Río Negro
La UnTER confirmó un paro de 48 horas para el 5 y 6 de mayo. El martes habrá movilización provincial y el miércoles actividades por localidad. Si el Gobierno no convoca a paritaria antes del 30 con oferta concreta, la medida se extenderá al 12 y 13 de mayo. El gremio reclama salario mínimo de $2 millones, incorporación del IPC Patagónico y eliminación del ítem presentismo. Hoy el básico ronda los $1.246.799 tras el último ajuste por IPC de 6%.
Santa Cruz
La situación es más tensa. ADOSAC junto a ATE y otros estatales advirtieron que la provincia está al borde de una huelga general indefinida. Hubo un acampe de 36 horas frente a la Casa de Gobierno que dejó alta tensión con las autoridades. El gobierno de Claudio Vidal respondió con un vallado perimetral, lo que los gremios interpretaron como criminalización de la protesta. Los docentes denuncian que los salarios no cubren la canasta básica y no descartan un paro por tiempo indeterminado.
Tierra del Fuego
El SUTEF se movilizó en Río Grande hacia la Legislatura y mantiene un plan de lucha con desobligaciones, movilizaciones y un acampe de al menos 10 días. El secretario general Horacio Catena advirtió que si no se trata la Ley de Financiamiento Educativo en la sesión del 30 de abril, el gremio no permitirá que haya sesión y podría endurecer las medidas con bloqueos.
El denominador común
Los tres conflictos patagónicos coinciden en salarios que no siguen a la inflación y en gobiernos provinciales que, según los gremios, incumplen acuerdos o dilatan paritarias. De fondo está la caída de fondos nacionales: las transferencias a provincias bajaron 65,65% en términos reales desde 2024, y los recursos disponibles cayeron 19%.
La educación pública en la Patagonia vuelve a quedar atrapada entre la necesidad de los docentes de no perder poder adquisitivo y las limitaciones fiscales de provincias que dependen cada vez más de recursos propios.
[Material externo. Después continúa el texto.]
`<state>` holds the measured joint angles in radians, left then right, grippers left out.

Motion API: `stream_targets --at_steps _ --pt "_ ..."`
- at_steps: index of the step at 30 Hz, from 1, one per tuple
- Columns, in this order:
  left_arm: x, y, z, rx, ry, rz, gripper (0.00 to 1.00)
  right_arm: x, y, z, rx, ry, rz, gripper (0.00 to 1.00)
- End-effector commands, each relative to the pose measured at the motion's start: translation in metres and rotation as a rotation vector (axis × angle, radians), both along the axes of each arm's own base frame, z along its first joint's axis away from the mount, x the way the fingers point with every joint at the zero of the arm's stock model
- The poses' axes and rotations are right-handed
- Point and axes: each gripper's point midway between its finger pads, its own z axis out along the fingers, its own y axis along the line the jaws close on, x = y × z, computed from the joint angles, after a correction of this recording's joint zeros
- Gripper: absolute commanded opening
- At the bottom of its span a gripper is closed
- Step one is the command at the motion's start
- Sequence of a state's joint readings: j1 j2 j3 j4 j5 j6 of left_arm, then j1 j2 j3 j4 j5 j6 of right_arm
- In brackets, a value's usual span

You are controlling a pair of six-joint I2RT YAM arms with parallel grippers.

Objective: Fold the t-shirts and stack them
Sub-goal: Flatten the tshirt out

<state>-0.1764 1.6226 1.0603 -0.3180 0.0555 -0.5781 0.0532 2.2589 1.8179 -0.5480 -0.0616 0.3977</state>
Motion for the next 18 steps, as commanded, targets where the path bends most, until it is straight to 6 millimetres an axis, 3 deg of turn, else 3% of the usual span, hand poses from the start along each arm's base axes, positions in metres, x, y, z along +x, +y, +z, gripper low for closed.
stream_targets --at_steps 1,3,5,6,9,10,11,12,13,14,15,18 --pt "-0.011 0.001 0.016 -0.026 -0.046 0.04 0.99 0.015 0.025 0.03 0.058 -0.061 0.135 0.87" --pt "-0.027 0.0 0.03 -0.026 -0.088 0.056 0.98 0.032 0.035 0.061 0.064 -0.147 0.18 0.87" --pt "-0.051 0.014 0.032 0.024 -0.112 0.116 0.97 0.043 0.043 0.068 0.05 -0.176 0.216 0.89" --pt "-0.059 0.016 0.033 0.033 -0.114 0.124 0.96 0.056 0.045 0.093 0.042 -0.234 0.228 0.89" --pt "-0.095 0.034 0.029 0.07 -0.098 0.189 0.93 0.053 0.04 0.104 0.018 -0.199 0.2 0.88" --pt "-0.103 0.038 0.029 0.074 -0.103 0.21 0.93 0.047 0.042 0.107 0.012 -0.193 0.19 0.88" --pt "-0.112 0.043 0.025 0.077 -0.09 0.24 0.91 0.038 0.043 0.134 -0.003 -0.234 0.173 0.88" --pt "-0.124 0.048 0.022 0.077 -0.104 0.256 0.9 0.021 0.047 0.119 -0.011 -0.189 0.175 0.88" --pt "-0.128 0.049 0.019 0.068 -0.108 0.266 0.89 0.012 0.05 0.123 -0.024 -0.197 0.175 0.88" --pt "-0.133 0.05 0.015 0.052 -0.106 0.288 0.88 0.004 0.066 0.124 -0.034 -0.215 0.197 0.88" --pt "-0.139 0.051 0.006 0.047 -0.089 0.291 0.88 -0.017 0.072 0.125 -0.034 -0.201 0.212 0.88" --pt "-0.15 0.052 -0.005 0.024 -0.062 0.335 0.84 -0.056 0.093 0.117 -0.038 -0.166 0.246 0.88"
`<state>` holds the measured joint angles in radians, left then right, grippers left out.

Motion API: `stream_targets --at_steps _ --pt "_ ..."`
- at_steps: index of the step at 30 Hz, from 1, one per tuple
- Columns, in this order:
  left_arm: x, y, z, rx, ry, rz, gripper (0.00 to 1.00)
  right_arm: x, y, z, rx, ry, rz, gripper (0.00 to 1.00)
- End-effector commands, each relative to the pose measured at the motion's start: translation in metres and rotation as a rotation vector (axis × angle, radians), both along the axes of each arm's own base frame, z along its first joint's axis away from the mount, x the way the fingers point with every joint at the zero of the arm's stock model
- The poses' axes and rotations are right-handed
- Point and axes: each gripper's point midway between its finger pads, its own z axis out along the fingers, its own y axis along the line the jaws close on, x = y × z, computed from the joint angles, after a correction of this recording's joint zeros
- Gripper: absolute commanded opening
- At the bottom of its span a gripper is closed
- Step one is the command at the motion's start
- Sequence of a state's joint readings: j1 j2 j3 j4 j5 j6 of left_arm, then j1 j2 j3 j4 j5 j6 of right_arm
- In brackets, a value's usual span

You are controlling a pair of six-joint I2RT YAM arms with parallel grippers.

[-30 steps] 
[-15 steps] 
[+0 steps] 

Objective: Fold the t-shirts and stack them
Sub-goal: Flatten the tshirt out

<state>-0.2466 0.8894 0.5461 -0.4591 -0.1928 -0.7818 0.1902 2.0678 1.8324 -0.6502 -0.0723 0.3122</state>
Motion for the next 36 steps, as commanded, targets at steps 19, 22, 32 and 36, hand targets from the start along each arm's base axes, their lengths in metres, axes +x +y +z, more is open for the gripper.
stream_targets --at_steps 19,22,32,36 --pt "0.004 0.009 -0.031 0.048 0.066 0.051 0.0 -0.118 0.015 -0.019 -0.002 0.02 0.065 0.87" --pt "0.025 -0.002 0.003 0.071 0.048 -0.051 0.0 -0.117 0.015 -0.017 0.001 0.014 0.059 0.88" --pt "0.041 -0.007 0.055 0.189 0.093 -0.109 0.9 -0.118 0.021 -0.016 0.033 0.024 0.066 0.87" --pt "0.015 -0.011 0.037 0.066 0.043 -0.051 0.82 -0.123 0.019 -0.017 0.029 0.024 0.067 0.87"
Cuando el diálogo se rompe y la confianza se desgasta, el costo lo terminan pagando los alumnos que pierden días de clase. La pregunta que queda es si el conflicto se resuelve solo con recomposición salarial o si exige un debate más profundo sobre cómo se financia y se sostiene la educación en regiones con costos de vida más altos y menos recursos.